**DATA SHOWN:**
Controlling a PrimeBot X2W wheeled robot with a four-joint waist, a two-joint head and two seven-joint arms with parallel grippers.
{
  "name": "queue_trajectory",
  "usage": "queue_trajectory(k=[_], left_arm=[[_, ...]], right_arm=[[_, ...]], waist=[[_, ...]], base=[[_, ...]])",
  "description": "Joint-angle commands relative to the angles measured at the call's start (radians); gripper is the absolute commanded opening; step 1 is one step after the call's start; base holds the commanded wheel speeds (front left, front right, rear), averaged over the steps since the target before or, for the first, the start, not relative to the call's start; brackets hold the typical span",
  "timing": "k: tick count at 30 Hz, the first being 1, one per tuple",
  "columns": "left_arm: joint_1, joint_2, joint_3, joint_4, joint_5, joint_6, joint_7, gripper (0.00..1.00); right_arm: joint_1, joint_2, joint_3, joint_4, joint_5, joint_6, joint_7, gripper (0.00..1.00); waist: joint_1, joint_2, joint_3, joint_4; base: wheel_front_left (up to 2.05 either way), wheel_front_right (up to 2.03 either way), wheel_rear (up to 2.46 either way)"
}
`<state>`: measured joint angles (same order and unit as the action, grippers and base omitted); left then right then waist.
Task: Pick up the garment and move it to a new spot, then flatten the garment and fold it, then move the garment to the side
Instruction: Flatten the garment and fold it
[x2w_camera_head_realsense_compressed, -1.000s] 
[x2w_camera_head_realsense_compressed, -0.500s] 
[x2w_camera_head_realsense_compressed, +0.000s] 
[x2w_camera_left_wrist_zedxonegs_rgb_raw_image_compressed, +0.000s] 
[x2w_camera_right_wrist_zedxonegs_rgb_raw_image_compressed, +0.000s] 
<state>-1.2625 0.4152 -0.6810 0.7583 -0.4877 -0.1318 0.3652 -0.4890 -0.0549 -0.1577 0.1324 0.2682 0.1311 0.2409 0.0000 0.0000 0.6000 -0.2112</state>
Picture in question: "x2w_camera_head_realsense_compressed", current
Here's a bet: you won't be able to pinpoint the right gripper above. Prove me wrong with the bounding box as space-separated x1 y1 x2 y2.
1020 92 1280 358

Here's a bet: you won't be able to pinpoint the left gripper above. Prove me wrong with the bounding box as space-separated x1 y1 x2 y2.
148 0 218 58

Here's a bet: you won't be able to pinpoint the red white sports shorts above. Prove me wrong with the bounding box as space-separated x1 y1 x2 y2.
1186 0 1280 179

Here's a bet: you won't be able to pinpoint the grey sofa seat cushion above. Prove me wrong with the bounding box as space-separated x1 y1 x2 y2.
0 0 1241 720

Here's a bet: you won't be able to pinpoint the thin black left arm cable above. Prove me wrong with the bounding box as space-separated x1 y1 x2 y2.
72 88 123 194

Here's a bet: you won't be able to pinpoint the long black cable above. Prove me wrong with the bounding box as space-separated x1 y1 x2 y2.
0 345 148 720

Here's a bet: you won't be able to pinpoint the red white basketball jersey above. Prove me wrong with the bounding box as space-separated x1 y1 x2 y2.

**INSTRUCTIONS TO FOLLOW:** Go through the listing above and repeat all of it exactly.

**THE ANSWER:**
Controlling a PrimeBot X2W wheeled robot with a four-joint waist, a two-joint head and two seven-joint arms with parallel grippers.
{
  "name": "queue_trajectory",
  "usage": "queue_trajectory(k=[_], left_arm=[[_, ...]], right_arm=[[_, ...]], waist=[[_, ...]], base=[[_, ...]])",
  "description": "Joint-angle commands relative to the angles measured at the call's start (radians); gripper is the absolute commanded opening; step 1 is one step after the call's start; base holds the commanded wheel speeds (front left, front right, rear), averaged over the steps since the target before or, for the first, the start, not relative to the call's start; brackets hold the typical span",
  "timing": "k: tick count at 30 Hz, the first being 1, one per tuple",
  "columns": "left_arm: joint_1, joint_2, joint_3, joint_4, joint_5, joint_6, joint_7, gripper (0.00..1.00); right_arm: joint_1, joint_2, joint_3, joint_4, joint_5, joint_6, joint_7, gripper (0.00..1.00); waist: joint_1, joint_2, joint_3, joint_4; base: wheel_front_left (up to 2.05 either way), wheel_front_right (up to 2.03 either way), wheel_rear (up to 2.46 either way)"
}
`<state>`: measured joint angles (same order and unit as the action, grippers and base omitted); left then right then waist.
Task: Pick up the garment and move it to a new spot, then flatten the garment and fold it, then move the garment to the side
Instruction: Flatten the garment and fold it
[x2w_camera_head_realsense_compressed, -1.000s] 
[x2w_camera_head_realsense_compressed, -0.500s] 
[x2w_camera_head_realsense_compressed, +0.000s] 
[x2w_camera_left_wrist_zedxonegs_rgb_raw_image_compressed, +0.000s] 
[x2w_camera_right_wrist_zedxonegs_rgb_raw_image_compressed, +0.000s] 
<state>-1.2625 0.4152 -0.6810 0.7583 -0.4877 -0.1318 0.3652 -0.4890 -0.0549 -0.1577 0.1324 0.2682 0.1311 0.2409 0.0000 0.0000 0.6000 -0.2112</state>
Picture in question: "x2w_camera_head_realsense_compressed", current
Here's a bet: you won't be able to pinpoint the right gripper above. Prove me wrong with the bounding box as space-separated x1 y1 x2 y2.
1020 92 1280 358

Here's a bet: you won't be able to pinpoint the left gripper above. Prove me wrong with the bounding box as space-separated x1 y1 x2 y2.
148 0 218 58

Here's a bet: you won't be able to pinpoint the red white sports shorts above. Prove me wrong with the bounding box as space-separated x1 y1 x2 y2.
1186 0 1280 179

Here's a bet: you won't be able to pinpoint the grey sofa seat cushion above. Prove me wrong with the bounding box as space-separated x1 y1 x2 y2.
0 0 1241 720

Here's a bet: you won't be able to pinpoint the thin black left arm cable above. Prove me wrong with the bounding box as space-separated x1 y1 x2 y2.
72 88 123 194

Here's a bet: you won't be able to pinpoint the long black cable above. Prove me wrong with the bounding box as space-separated x1 y1 x2 y2.
0 345 148 720

Here's a bet: you won't be able to pinpoint the red white basketball jersey above. Prove me wrong with the bounding box as space-separated x1 y1 x2 y2.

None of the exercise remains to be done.